If you want something less new that only needs an S3-compatible endpoint, there's https://gist.github.com/pkhuong/555be66f5e573a2d56186d658fd8...

simonw · 2024-10-06T20:54:09 1728248049

Thanks for that! I just updated my TIL to promote this recipe instead - I didn't realize it was A) in the Makefile and B) merged into the main branch.

ralferoo · 2024-10-06T21:06:29 1728248789

> I'm hoping to use it for nightly backups of a webapp I'm building that uses sqlite exclusively

The easiest recipe for this is to use

    sqlite3 $SRC "vacuum into '$DEST'"

$DEST must not already exist, personally I prefer to put the timestamp into the filename and keep the last n copies.

gary_0 · 2024-10-06T21:18:58 1728249538

I'm aware of the existing backup methods, but AFAIK they don't do a delta of only the changed pages (unless I use separate software), and "vacuum into" doesn't work over SSH.

I have no need to store a backup on the same physical server. Also, the backup server will keep snapshots, and with sqlite3-rsync I can just update a previous snapshot with the changed pages rather than redundantly transferring the whole database over every time.

simonw · 2024-10-06T21:31:59 1728250319

Yeah, the unique benefit of sqlite-rsync looks to be efficiently backing up medium to large databases that don’t change enormously (so deltas are worthwhile) over an SSH connection. I particularly like that you don’t need double the disk space to create the temporary backup copy before downloading it.

tosh · 2024-10-06T20:28:23 1728246503

I wonder how this compares to litestream and other existing sqlite replication strategies.

ralferoo · 2024-10-06T21:13:11 1728249191

I had a quick scan through the source and it gets the hash of each page on both sides and sends the page if it's different (so conceptually very similar to rsync). I don't think the cache is indexed anywhere normally, so that'd imply it needs to do a full read of the database on both sides, so it'll be slow and probably trash your disk cache on a large database.

In theory, it should be able to use the WAL file directly if it copies the WAL checksums, but that information would get lost every time the WAL is flushed and the data is moved into the main db file.

Litestream knows exactly which pages have been written via the fuse fs, so it doesn't need to do all that work for unchanged pages.

simonw · 2024-10-06T21:18:16 1728249496

Ugh, yeah that's a good point: it looks like each time you run sqlite-rsync it calculates a hash for every database page on both the source and the replica side of things - that's a lot of disk access and CPU, way more than you would want to run on an every-ten-seconds basis.

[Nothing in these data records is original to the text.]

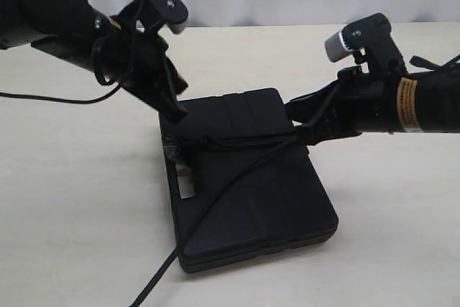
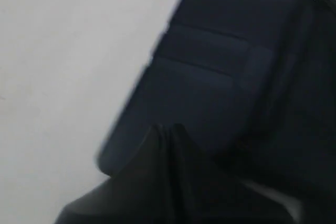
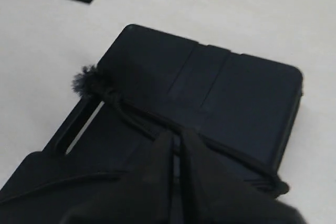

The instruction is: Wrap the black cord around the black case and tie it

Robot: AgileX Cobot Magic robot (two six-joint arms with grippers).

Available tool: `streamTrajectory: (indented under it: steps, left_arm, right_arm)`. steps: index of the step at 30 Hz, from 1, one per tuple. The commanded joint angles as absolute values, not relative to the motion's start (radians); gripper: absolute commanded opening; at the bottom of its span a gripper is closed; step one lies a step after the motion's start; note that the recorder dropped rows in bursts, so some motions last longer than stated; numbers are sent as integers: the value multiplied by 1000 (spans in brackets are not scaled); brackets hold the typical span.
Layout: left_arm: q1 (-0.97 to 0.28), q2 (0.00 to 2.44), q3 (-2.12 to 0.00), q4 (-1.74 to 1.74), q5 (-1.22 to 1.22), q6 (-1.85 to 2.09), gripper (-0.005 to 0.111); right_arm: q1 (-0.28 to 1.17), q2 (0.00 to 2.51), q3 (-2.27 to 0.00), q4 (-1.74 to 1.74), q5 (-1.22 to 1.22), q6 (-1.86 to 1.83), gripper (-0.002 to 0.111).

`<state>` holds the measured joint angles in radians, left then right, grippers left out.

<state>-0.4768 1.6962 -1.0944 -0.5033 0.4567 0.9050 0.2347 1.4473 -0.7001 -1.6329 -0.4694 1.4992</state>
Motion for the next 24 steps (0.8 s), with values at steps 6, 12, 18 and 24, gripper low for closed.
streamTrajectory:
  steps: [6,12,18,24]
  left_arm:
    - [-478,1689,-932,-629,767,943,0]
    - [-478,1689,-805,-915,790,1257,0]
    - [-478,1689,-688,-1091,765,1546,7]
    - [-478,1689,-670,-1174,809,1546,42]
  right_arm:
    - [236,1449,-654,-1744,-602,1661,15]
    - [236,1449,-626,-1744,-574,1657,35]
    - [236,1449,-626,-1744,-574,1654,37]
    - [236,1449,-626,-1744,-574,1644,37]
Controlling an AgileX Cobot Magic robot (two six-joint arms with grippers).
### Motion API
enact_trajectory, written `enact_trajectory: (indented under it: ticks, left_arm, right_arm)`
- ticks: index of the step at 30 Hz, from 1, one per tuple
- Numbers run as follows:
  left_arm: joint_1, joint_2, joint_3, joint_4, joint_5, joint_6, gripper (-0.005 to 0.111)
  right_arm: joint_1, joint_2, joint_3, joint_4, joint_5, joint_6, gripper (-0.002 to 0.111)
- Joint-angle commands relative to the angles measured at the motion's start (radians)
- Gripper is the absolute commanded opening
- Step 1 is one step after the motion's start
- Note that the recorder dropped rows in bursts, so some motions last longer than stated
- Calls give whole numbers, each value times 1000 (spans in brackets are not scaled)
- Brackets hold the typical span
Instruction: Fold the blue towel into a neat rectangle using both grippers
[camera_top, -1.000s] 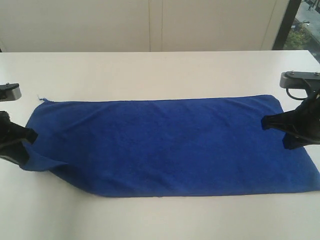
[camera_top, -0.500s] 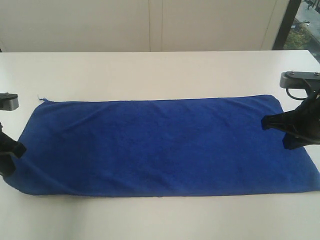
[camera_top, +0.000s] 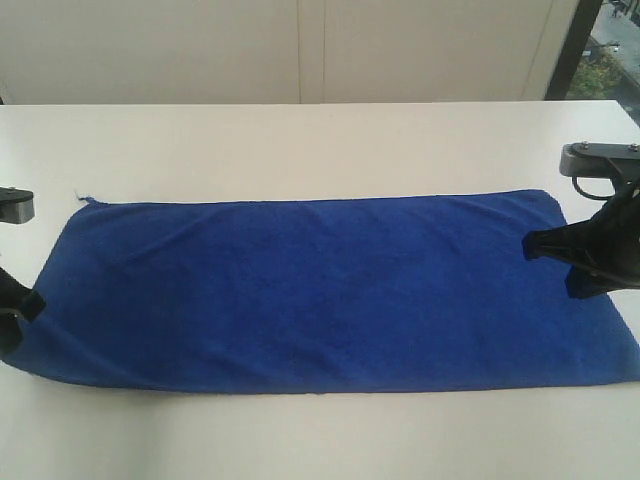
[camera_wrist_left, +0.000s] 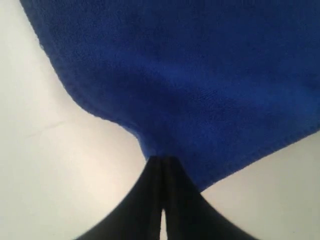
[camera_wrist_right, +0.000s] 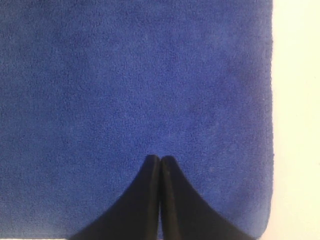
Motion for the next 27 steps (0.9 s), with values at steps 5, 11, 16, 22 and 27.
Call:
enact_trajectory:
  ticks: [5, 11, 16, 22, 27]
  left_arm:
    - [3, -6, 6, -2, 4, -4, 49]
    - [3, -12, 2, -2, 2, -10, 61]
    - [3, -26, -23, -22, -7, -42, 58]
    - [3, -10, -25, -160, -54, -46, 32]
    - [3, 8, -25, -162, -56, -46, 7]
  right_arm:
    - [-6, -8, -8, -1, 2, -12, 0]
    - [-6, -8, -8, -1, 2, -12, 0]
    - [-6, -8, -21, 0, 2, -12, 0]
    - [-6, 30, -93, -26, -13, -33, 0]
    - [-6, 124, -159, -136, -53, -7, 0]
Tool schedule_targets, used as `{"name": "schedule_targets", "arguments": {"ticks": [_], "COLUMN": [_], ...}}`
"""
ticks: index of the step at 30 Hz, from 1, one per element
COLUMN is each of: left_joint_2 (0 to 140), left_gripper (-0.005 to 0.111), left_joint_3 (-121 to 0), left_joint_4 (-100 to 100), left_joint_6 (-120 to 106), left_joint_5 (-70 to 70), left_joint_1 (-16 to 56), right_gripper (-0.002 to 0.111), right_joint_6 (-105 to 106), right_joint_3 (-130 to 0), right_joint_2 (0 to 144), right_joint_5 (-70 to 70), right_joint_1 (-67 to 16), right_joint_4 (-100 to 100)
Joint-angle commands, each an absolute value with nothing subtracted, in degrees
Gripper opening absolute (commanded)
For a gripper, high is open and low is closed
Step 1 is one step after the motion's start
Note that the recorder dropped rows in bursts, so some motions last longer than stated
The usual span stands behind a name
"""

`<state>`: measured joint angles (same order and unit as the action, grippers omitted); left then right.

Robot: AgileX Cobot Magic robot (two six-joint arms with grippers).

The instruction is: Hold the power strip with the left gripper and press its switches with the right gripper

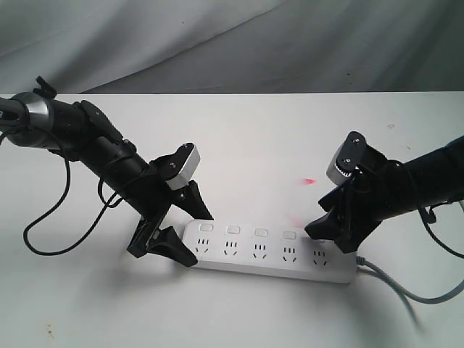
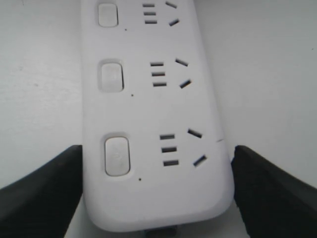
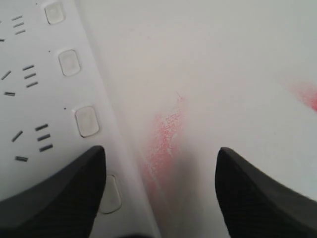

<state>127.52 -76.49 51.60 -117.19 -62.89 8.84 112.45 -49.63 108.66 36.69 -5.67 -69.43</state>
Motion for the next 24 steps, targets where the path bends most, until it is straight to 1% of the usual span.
{"name": "schedule_targets", "arguments": {"ticks": [1,8,24], "left_joint_2": [127.54,127.54,127.54], "left_gripper": [0.0,0.0,0.0], "left_joint_3": [-76.26,-76.26,-76.26], "left_joint_4": [51.69,51.69,51.69], "left_joint_6": [-117.41,-117.41,-117.51], "left_joint_5": [-62.88,-62.88,-62.88], "left_joint_1": [9.27,9.27,9.27], "right_gripper": [0.059,0.059,0.059], "right_joint_6": [112.67,107.89,105.97], "right_joint_3": [-49.18,-49.18,-49.18], "right_joint_2": [108.87,108.87,108.87], "right_joint_5": [34.43,31.57,30.6], "right_joint_1": [-5.19,-5.19,-5.33], "right_joint_4": [-68.88,-63.09,-57.17]}}
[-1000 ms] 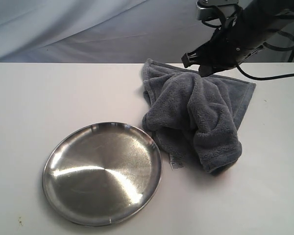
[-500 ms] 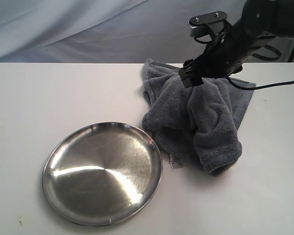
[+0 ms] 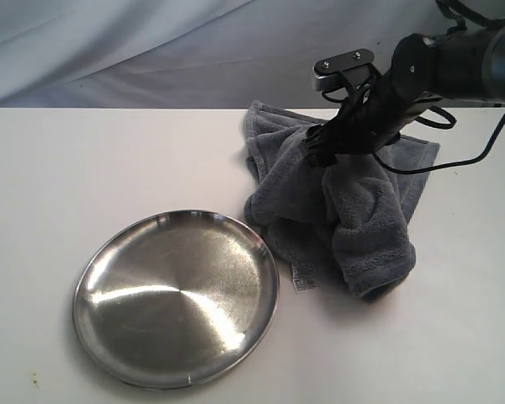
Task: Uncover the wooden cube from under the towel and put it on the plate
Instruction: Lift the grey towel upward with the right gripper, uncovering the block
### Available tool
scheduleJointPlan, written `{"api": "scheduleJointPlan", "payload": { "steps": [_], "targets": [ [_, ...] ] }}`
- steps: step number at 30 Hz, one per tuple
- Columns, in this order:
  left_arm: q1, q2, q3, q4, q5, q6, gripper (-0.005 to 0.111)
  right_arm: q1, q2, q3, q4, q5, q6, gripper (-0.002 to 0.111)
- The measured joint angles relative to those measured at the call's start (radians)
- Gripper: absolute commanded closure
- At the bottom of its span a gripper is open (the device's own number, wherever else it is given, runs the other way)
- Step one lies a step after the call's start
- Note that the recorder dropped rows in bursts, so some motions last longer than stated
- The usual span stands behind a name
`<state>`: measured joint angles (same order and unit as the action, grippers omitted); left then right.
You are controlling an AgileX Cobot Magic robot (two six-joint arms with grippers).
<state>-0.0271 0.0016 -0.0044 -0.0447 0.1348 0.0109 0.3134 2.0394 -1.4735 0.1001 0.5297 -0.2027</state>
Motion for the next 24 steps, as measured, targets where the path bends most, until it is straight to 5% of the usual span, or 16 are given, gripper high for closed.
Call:
{"api": "scheduleJointPlan", "payload": {
  "steps": [5,17,24],
  "targets": [
    [0.000,0.000,0.000,0.000,0.000,0.000,0.105,0.000,0.006,0.000,-0.002,0.007,0.000,0.049],
    [0.000,0.000,0.000,0.000,0.000,0.000,0.105,0.000,0.006,-0.010,-0.008,0.034,-0.004,0.107],
    [0.000,0.000,0.000,0.000,0.000,0.000,0.105,0.000,-0.017,-0.010,0.017,0.072,-0.004,0.108]
  ]
}}
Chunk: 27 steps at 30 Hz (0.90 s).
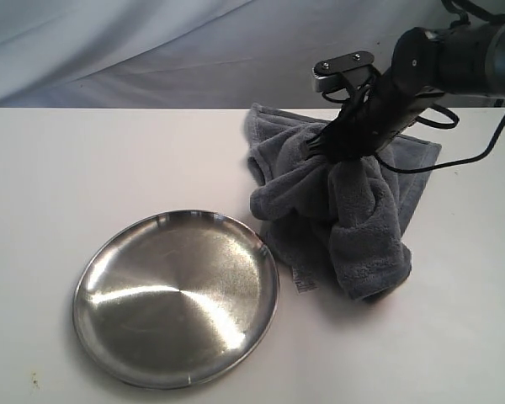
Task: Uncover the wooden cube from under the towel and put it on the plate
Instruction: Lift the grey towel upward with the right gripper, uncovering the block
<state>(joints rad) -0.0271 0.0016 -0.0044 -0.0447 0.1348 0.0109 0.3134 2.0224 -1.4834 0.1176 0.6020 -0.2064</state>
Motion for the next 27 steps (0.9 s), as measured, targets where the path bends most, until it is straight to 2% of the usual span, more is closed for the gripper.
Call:
{"api": "scheduleJointPlan", "payload": {
  "steps": [14,21,23,27],
  "targets": [
    [0.000,0.000,0.000,0.000,0.000,0.000,0.105,0.000,-0.385,0.000,0.042,0.036,-0.019,0.108],
    [0.000,0.000,0.000,0.000,0.000,0.000,0.105,0.000,-0.437,0.000,0.055,0.006,-0.035,0.108],
    [0.000,0.000,0.000,0.000,0.000,0.000,0.105,0.000,-0.437,0.000,0.103,0.006,-0.046,0.108],
    [0.000,0.000,0.000,0.000,0.000,0.000,0.105,0.026,-0.437,0.000,0.355,0.013,-0.195,0.108]
  ]
}}
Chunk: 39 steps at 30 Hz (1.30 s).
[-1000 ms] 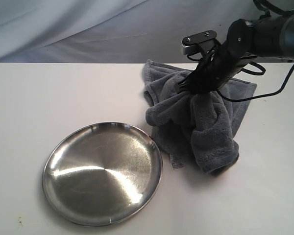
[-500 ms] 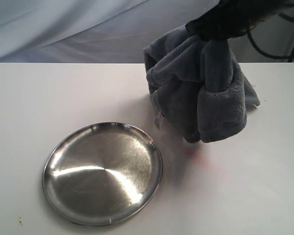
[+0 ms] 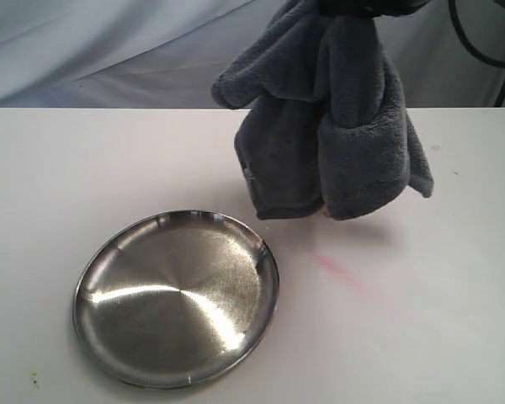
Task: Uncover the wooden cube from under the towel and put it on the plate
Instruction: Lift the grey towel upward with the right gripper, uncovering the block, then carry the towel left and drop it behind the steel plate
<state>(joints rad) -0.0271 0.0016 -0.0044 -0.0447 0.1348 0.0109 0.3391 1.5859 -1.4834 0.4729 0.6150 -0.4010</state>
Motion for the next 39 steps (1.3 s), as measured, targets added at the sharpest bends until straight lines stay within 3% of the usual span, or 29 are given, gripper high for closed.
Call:
{"api": "scheduleJointPlan", "payload": {
  "steps": [5,12,20,22,28,39],
  "targets": [
    [0.000,0.000,0.000,0.000,0.000,0.000,0.105,0.050,0.000,0.000,0.262,-0.010,-0.208,0.108],
    [0.000,0.000,0.000,0.000,0.000,0.000,0.105,0.068,0.021,0.000,0.356,-0.090,-0.282,0.108],
    [0.000,0.000,0.000,0.000,0.000,0.000,0.105,0.068,0.171,0.000,0.950,-0.036,-0.674,0.108],
    [0.000,0.000,0.000,0.000,0.000,0.000,0.105,0.070,0.194,0.000,1.008,-0.039,-0.753,0.108],
    [0.000,0.000,0.000,0.000,0.000,0.000,0.105,0.072,0.283,0.000,1.037,-0.244,-0.952,0.108],
    [0.000,0.000,0.000,0.000,0.000,0.000,0.105,0.075,0.421,-0.058,1.105,-0.315,-1.081,0.108]
  ]
}}
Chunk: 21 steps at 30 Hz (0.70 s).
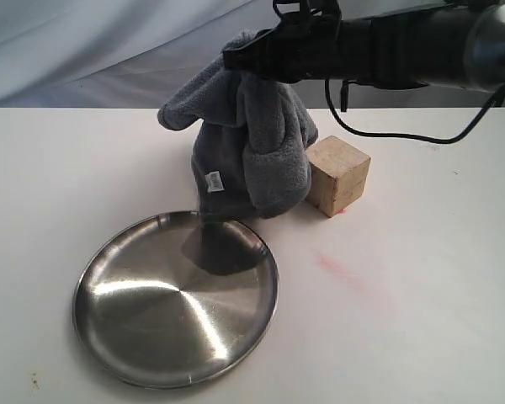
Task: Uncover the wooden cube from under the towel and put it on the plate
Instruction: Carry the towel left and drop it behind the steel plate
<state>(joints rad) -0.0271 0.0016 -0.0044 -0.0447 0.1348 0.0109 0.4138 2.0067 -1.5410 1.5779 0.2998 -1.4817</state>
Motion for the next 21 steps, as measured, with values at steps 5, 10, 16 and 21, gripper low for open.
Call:
{"api": "scheduleJointPlan", "payload": {
  "steps": [5,10,16,21],
  "targets": [
    [0.000,0.000,0.000,0.000,0.000,0.000,0.105,0.039,0.048,-0.096,-0.028,0.000,-0.006,0.108],
    [0.000,0.000,0.000,0.000,0.000,0.000,0.105,0.075,0.086,-0.116,-0.068,0.000,-0.008,0.108],
    [0.000,0.000,0.000,0.000,0.000,0.000,0.105,0.077,0.102,-0.116,-0.134,0.000,0.021,0.108],
    [0.000,0.000,0.000,0.000,0.000,0.000,0.105,0.079,0.102,-0.118,-0.164,-0.076,0.026,0.108]
  ]
}}
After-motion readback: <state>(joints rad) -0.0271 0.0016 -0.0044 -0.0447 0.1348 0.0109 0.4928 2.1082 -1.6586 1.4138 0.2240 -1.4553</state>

simonw · 2024-10-06T21:04:27 1728248667

I guess this is probably fast enough that you could run it on a schedule every 10 seconds or so (at least for databases measured in GBs, not TBs) to keep a warm copy updated elsewhere. [UPDATE: maybe not, it has to hash everything, see comment here https://news.ycombinator.com/item?id=41749288#41760395]

Litestream gives you a backup in S3 within less than a second of data being committed though, plus since it records the full WAL archive you get point-in-time recovery for previous timestamps too.